◆ Task statement:
Look for the word "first" in the entries below, then copy every line that has it.
Working data Block Start
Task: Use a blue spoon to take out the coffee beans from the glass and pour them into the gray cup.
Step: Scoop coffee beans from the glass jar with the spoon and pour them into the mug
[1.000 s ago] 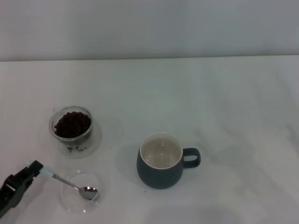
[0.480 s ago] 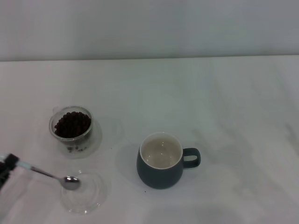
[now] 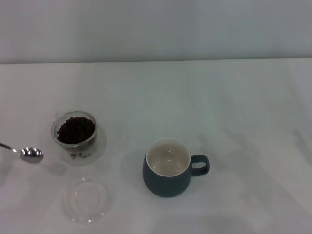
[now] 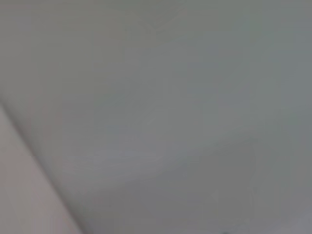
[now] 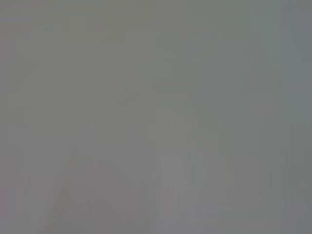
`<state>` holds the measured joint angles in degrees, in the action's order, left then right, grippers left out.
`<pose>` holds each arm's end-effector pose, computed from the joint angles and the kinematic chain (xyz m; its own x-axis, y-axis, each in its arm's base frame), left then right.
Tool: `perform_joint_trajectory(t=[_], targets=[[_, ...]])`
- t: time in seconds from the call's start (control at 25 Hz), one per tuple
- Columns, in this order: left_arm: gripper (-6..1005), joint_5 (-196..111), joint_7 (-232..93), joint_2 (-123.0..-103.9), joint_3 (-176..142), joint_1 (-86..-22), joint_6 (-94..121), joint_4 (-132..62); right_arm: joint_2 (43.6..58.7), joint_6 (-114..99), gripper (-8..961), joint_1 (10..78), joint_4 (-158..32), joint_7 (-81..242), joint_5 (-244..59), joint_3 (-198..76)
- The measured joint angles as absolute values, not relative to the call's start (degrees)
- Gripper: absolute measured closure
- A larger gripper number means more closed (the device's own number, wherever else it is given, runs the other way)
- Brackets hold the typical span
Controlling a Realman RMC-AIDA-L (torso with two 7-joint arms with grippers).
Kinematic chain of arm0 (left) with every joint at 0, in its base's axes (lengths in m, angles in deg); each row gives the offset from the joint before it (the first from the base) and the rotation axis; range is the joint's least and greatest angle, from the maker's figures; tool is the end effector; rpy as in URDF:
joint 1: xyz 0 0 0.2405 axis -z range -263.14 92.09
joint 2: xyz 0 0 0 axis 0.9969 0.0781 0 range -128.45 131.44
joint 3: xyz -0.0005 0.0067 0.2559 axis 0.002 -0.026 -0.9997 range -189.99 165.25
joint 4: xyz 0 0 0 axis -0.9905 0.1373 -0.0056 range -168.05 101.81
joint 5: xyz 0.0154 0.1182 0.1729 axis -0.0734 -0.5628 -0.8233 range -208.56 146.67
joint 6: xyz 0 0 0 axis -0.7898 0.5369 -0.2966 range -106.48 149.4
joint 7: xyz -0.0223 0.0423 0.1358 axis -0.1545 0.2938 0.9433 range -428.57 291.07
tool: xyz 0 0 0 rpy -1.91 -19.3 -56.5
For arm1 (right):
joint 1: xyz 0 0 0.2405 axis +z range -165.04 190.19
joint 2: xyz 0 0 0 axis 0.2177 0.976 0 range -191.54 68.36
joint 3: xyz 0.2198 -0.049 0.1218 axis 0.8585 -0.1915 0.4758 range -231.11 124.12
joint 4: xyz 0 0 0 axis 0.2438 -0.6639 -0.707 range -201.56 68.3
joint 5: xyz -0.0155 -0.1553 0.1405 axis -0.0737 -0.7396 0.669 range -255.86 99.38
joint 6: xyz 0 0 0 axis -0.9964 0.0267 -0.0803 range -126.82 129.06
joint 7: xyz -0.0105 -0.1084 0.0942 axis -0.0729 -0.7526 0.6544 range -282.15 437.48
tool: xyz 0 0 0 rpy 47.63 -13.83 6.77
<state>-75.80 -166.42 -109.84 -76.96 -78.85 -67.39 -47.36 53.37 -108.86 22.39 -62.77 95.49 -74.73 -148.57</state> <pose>-0.3739 0.2252 0.0565 -0.2616 0.3706 0.8912 0.8898 -0.2652 0.3714 0.3371 0.2063 0.0644 0.5796 0.4819 -0.6572 -0.6219 -0.2596 -0.7388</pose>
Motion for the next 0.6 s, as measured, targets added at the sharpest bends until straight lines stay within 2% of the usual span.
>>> perform_joint_trajectory(t=[0.36, 0.6], targets=[[878, -78.94, -171.58, -105.30, -77.42, -70.54, -62.24, -47.23, 53.37, -108.45, 227, 23.71, -62.41, 93.34, -75.49, -150.67], [878, -82.92, -174.93, -103.16, -77.40, -65.31, -55.94, -47.77, 53.45, -107.47, 227, 23.84, -62.31, 92.15, -75.52, -151.69]])
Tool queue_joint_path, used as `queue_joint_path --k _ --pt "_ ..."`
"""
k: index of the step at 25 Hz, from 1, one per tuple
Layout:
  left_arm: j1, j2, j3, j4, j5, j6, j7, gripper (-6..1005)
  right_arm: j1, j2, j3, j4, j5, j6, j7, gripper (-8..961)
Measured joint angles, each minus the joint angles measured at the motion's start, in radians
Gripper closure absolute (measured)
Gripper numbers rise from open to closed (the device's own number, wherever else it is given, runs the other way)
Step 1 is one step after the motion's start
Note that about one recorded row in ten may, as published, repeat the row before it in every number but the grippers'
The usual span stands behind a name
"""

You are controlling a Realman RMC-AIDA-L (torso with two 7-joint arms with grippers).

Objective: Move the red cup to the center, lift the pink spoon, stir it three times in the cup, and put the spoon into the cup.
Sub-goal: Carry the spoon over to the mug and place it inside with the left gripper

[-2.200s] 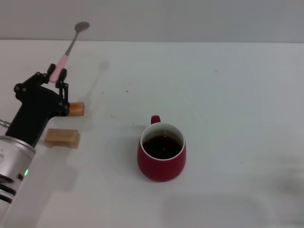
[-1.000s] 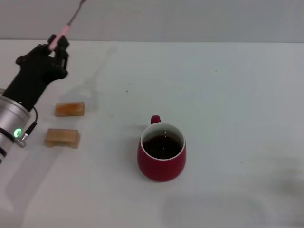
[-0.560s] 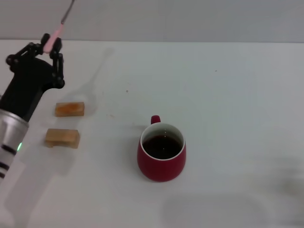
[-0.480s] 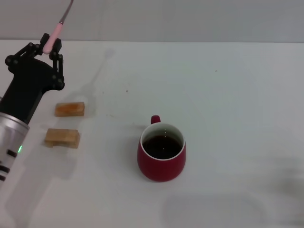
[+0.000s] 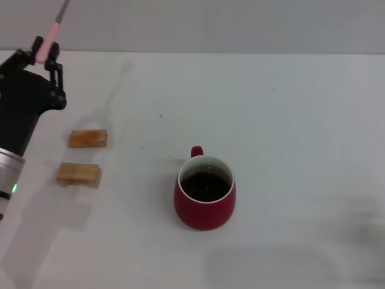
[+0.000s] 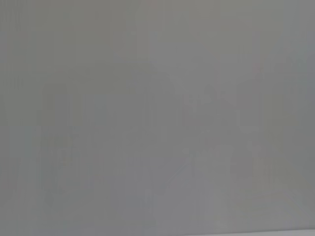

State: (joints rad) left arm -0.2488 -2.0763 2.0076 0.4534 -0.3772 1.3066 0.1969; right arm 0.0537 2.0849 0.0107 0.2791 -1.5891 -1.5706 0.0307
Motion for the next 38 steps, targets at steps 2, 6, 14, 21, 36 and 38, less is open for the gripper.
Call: queue_joint_path --k 2,6,14,21,36,38 --pt "-0.003 -0.001 -0.002 -0.005 -0.019 0.020 -0.026 824 0.000 0.000 0.000 0.000 0.000 0.000 0.000 953" --pt "-0.004 0.001 -0.002 -0.003 -0.075 0.061 -0.114 824 -0.009 -0.001 0.000 -0.006 0.000 -0.007 -0.001 953" --pt "-0.024 0.007 -0.074 -0.039 -0.105 0.069 -0.278 824 -0.011 -0.003 0.000 -0.040 0.000 0.012 -0.006 954" --pt "-0.051 -0.001 -0.045 -0.057 -0.106 0.083 0.079 825 0.018 -0.003 0.001 -0.073 0.003 0.072 -0.002 955" --pt "0.027 0.007 0.027 0.300 -0.152 -0.270 0.412 825 0.059 -0.003 0.001 -0.091 0.004 0.075 -0.001 954" --pt "0.052 0.017 0.020 0.380 -0.158 -0.345 0.350 824 0.060 -0.003 0.000 -0.088 0.002 0.075 -0.001 954"
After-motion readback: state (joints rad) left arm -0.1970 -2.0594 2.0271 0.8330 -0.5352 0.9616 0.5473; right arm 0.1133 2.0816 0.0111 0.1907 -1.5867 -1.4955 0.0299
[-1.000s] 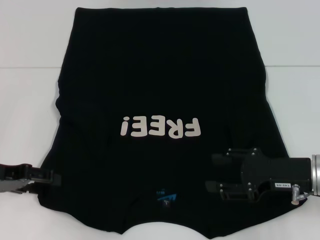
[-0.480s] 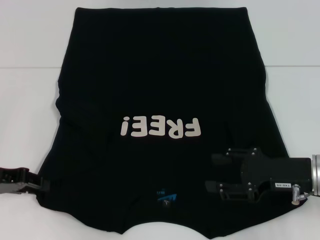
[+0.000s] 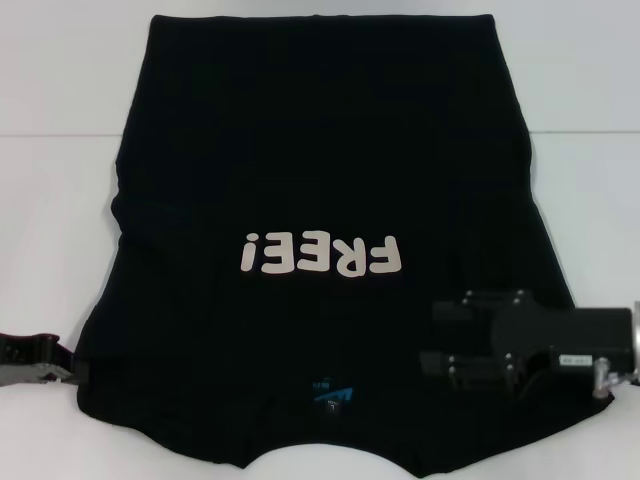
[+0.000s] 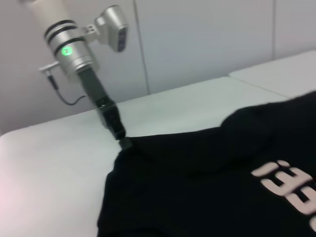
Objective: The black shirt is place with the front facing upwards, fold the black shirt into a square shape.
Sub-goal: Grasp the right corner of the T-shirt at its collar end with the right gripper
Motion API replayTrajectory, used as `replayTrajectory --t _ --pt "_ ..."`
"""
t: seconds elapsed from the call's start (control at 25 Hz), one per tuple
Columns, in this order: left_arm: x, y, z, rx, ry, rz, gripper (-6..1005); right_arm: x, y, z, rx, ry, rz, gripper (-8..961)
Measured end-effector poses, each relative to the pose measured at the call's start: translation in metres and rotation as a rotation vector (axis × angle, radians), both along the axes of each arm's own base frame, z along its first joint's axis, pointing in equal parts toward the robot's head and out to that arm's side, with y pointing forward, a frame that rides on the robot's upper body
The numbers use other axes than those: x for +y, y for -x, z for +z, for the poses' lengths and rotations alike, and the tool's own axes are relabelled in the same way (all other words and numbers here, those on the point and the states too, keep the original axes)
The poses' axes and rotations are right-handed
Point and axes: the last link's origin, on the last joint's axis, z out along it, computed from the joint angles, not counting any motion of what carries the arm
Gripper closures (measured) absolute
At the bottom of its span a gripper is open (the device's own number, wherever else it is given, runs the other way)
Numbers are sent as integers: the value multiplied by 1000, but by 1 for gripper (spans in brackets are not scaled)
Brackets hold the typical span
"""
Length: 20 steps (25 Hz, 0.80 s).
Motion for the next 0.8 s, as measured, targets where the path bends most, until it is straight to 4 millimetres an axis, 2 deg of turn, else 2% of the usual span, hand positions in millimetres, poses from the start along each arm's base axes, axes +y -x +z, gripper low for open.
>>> replayTrajectory --t 0.12,0.16,0.2,0.48,0.68,0.8 --pt "0 0 3 -15 -10 -1 918 9 -2 14 -5 16 -106 218" --pt "0 0 4 -18 -9 -3 943 17 -3 29 -23 37 -211 218" --pt "0 -1 5 -22 -7 -6 968 17 -3 29 -23 37 -211 218" --pt "2 -14 10 -50 40 -35 968 42 -10 90 -193 109 -631 218" --pt "2 -17 11 -60 53 -44 968 39 -23 110 -312 154 -872 218" --pt "2 -18 11 -60 60 -50 968 35 -31 110 -343 173 -979 218"
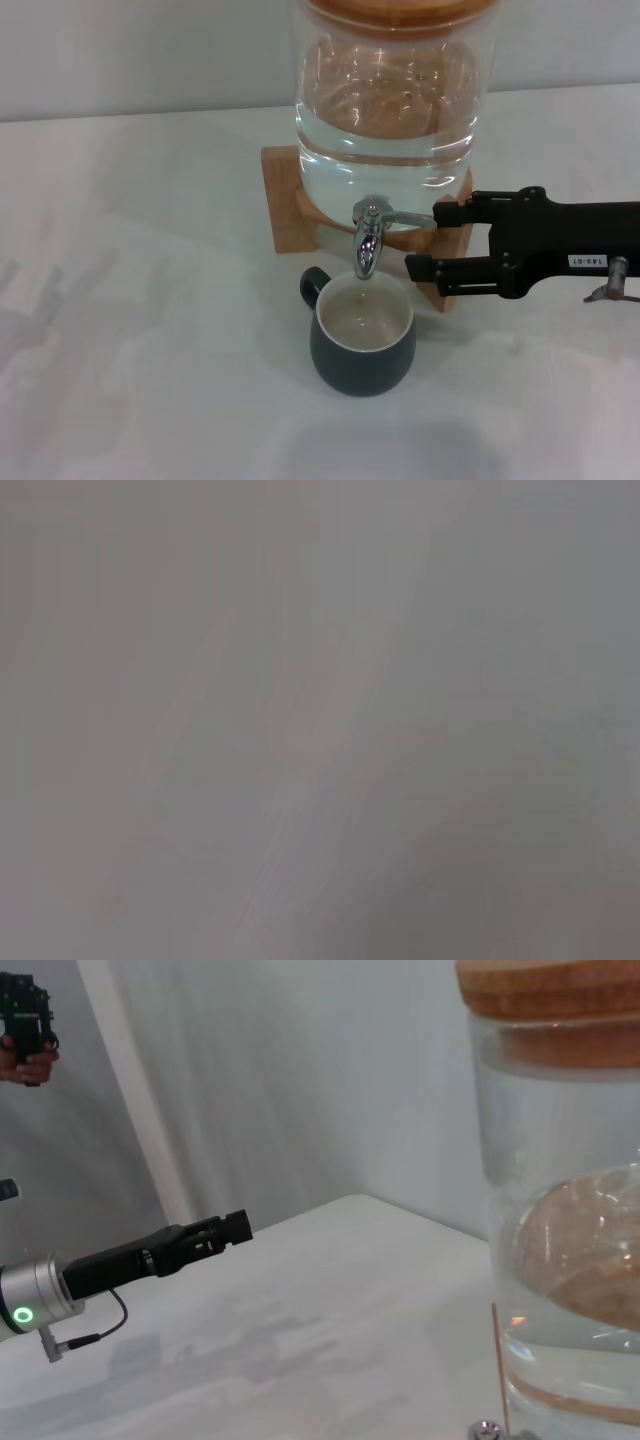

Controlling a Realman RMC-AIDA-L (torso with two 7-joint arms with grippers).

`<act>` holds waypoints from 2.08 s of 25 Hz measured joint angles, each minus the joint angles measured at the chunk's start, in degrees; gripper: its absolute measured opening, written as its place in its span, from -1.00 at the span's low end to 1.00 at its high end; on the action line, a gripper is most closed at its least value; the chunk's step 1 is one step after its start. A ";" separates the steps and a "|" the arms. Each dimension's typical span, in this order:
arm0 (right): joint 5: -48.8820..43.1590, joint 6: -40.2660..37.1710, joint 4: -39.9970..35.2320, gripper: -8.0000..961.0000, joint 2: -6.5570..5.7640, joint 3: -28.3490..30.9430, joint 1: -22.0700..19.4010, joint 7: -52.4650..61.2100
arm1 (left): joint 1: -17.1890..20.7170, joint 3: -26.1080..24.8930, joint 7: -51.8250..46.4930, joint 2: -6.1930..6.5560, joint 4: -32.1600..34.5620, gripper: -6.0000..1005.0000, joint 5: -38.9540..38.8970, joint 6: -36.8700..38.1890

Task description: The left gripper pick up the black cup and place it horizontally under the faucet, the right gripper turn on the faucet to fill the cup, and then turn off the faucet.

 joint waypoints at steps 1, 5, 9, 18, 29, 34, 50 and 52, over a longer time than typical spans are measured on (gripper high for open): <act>-0.08 -0.04 -0.11 0.60 0.00 -0.17 0.02 0.07 | 0.01 0.00 0.00 0.00 0.00 0.19 0.00 -0.02; -0.11 -0.06 -0.62 0.60 -0.01 -1.17 0.06 0.37 | 0.01 -0.02 0.00 0.00 0.02 0.19 -0.01 -0.07; -0.13 0.05 -1.46 0.60 0.00 -2.12 0.04 0.63 | -0.01 -0.02 0.39 0.00 0.02 0.18 -0.01 -0.30; -0.19 0.17 -3.92 0.60 -0.06 -4.70 -0.22 1.58 | -0.25 -0.02 0.53 0.00 0.02 0.18 -0.01 -0.31; -0.24 -0.02 -4.19 0.60 -0.09 -5.34 -0.18 1.77 | -0.47 -0.02 0.55 0.00 0.02 0.18 -0.01 -0.32; -0.33 0.17 -4.26 0.60 -0.09 -4.24 -0.82 1.18 | -0.28 -0.02 0.62 0.00 -0.04 0.18 -0.01 -0.31; 5.28 0.29 -5.03 0.60 0.45 -0.56 -8.93 -8.47 | -0.17 -0.31 1.93 0.00 -0.07 0.18 -0.25 0.30; 7.65 0.14 -4.75 0.60 0.53 -0.55 -10.32 -10.72 | -0.12 -0.36 1.93 0.00 -0.08 0.18 -0.32 0.31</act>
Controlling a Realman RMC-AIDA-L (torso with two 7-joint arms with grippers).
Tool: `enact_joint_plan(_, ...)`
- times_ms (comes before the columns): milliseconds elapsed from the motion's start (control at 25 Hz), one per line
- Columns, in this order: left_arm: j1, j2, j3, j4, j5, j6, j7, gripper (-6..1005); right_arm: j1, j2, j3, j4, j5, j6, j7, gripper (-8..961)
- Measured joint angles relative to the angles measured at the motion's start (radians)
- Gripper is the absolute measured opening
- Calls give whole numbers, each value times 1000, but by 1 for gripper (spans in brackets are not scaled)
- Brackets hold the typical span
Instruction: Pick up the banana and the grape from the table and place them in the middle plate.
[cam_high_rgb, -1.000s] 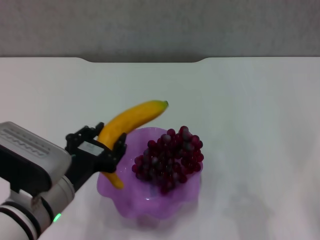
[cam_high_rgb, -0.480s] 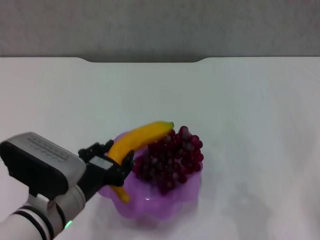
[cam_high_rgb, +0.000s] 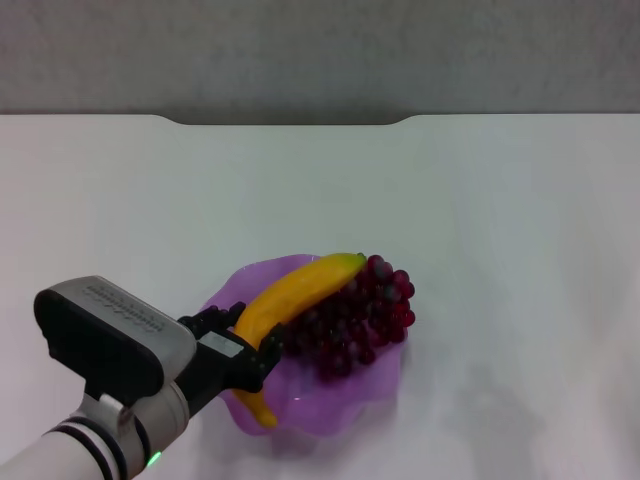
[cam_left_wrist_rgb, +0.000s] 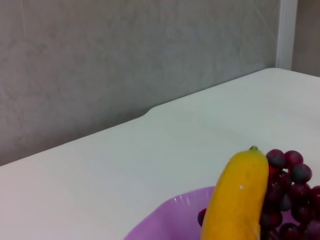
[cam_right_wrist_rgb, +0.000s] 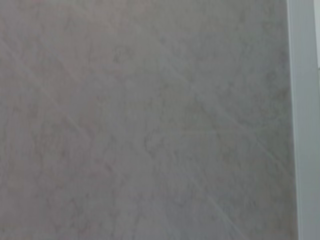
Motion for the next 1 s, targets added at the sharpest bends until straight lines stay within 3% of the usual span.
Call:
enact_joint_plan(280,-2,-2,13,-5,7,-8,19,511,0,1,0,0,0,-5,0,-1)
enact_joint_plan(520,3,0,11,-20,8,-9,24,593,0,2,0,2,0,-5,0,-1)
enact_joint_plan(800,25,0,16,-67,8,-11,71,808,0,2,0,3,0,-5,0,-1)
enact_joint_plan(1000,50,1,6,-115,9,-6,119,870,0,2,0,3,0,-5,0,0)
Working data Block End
◆ Exercise result:
Kinematic chain of arm0 (left) with every joint at 0, in its base's axes (lengths in m, angles in deg); each row gives the offset from the joint before it (the first from the base) and the rotation axis; range is the joint's least and greatest angle, from the maker's figures; tool is the end effector; rpy as in URDF:
Measured end-effector poses, each relative to the pose measured at the call's start: translation in metres and rotation as a rotation vector (axis × angle, radians), both along the axes of each arm's own base frame, z along its first joint's axis, pointing in equal parts toward the robot's head and out to that arm's side, with y pointing forward, a frame that rides on the robot's upper body

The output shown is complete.